Other than personal belief and perhaps anecdotal experience/observation, what is there? A broken clock is infinitely precise and totally accurate twice a day. That coincidence of observation at that exact moment when it is objectively correct doesn’t make that clock as a measuring device valid, does it?

The source of the empirical data that was used in the case to invalidate the DRE tool came exclusively from the studies NHTSA funded or indirectly funded. So it is their own research that objectively invalidates the tool. It was not defense friendly research that was cited in the hearings.

In short, the crucial question was: “Where is the scientific validation of this method?” or “Is the DRE protocol proven to be valid for its intended purpose which is to opine impairment due to source?”

Not only doesn’t the validation studies exist, but the research funded from ostensibly pro-prosecution quarters falsifies the hypothesis that it could be a useful tool.

I am quite sure that there are a lot of police officers who use the DRE protocol out there who honestly believe that it works and is valid. That’s quite fine. It is still the United States of America, they are personally free to believe whatever they like. I’m all for personal opinions. A personal opinion doesn’t have to be grounded in statistics or validation studies. It is your own.

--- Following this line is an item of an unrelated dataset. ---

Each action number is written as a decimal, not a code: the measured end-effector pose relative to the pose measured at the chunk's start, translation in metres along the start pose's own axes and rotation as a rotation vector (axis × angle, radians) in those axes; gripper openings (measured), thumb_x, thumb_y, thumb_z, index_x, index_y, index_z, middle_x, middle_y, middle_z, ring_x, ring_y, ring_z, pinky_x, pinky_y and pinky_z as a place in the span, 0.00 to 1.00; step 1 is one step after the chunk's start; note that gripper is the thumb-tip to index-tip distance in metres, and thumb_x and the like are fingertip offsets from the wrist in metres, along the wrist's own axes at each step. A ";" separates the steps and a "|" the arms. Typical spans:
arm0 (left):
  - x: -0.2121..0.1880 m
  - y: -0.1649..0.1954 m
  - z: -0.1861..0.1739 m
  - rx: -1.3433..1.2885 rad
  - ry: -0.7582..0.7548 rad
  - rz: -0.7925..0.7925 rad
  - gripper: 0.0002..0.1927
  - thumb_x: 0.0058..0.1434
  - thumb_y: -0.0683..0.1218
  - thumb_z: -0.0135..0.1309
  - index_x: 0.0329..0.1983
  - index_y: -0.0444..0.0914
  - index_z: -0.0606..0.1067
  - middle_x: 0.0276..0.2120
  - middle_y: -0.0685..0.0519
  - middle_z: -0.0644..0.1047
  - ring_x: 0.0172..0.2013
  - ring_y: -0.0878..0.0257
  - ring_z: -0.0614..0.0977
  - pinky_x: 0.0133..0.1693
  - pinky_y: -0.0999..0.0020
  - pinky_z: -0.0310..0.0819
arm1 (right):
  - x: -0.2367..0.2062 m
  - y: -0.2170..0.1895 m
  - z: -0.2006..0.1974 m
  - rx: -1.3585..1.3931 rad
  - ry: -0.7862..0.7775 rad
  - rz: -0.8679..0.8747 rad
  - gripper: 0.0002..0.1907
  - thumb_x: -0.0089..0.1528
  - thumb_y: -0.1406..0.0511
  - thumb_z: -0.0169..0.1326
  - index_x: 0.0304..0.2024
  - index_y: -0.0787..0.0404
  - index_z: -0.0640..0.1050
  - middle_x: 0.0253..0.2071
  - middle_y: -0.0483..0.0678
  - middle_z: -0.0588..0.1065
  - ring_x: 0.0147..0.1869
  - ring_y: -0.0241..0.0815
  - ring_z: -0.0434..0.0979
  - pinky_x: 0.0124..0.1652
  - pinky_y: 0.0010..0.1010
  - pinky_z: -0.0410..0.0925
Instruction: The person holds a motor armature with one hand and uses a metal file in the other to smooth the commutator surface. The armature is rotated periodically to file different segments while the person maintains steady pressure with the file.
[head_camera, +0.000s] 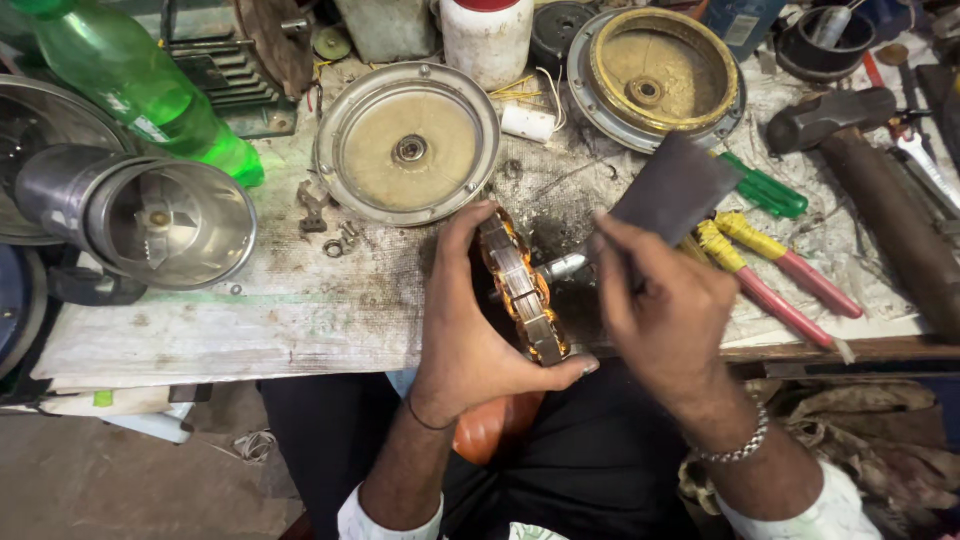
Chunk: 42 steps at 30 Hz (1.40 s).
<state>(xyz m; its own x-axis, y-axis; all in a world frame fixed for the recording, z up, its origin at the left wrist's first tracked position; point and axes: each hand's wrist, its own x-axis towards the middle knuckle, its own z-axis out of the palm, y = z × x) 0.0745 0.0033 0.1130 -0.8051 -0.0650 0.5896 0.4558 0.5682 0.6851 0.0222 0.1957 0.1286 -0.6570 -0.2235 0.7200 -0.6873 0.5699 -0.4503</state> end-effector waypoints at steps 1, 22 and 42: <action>0.003 0.003 0.002 -0.013 -0.003 0.001 0.71 0.30 0.58 0.81 0.72 0.33 0.53 0.66 0.39 0.65 0.67 0.45 0.70 0.69 0.52 0.65 | 0.000 0.000 0.001 0.058 -0.073 0.008 0.11 0.64 0.74 0.62 0.50 0.65 0.83 0.31 0.49 0.82 0.27 0.31 0.80 0.25 0.23 0.68; -0.002 -0.002 -0.001 -0.008 -0.028 0.026 0.76 0.27 0.64 0.82 0.74 0.34 0.52 0.71 0.37 0.61 0.72 0.41 0.66 0.73 0.49 0.61 | 0.001 -0.008 0.002 0.027 -0.088 -0.018 0.10 0.67 0.74 0.59 0.51 0.65 0.83 0.35 0.49 0.82 0.32 0.33 0.80 0.32 0.24 0.70; -0.007 0.002 0.000 0.031 -0.033 0.114 0.75 0.30 0.65 0.81 0.74 0.39 0.49 0.71 0.39 0.57 0.72 0.40 0.65 0.72 0.44 0.65 | 0.006 -0.015 -0.013 0.029 -0.290 0.092 0.07 0.62 0.71 0.60 0.43 0.64 0.84 0.28 0.50 0.82 0.19 0.34 0.76 0.21 0.27 0.65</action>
<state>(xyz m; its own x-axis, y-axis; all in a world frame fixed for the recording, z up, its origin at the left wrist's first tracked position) 0.0809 0.0053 0.1102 -0.7613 0.0285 0.6478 0.5333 0.5956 0.6007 0.0330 0.1958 0.1464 -0.7752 -0.3907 0.4965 -0.6265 0.5763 -0.5247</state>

However, what isn’t just or right is to espouse in court an opinion (expert or not) that a tool is valid when it hasn’t been proven as such, and much worse when the evidence proves that the method has no validity.  Anyone’s (not the true believers) BELIEF in the usefulness and validity of a tool and/or someone’s anecdotal experience is clearly not reliable scientific proof of anything.

In essence, the basic question can be stated thusly: “Is it legitimate to suppose that an evaluation of a total stranger at one time and one time only without knowing any relevant pharmacological or physical history of the evaluee by a very minimally trained, non credentialed person, who has never done clinical rounds, dosed anyone and has no clinical experience, could be valid?”

A conviction based upon DRE even if perfectly executed is simply a sin against true science and a sin against justice.

2 Responses to “Score one for Science: The DRE program is found to be unreliable and not admissible”

  • Very interesting and thought provoking. In South Dakota these are being tried in court as cut and dry cases. If DRE states a person is under the influence they must be even if labs are negative and other factors like medical conditions and illnesses could be a factor.

  • Thank you, will share. It’s very important to have access to this type of information, to protect lawful citizens against unwarranted propaganda-based, prohibitionist-induced harassment.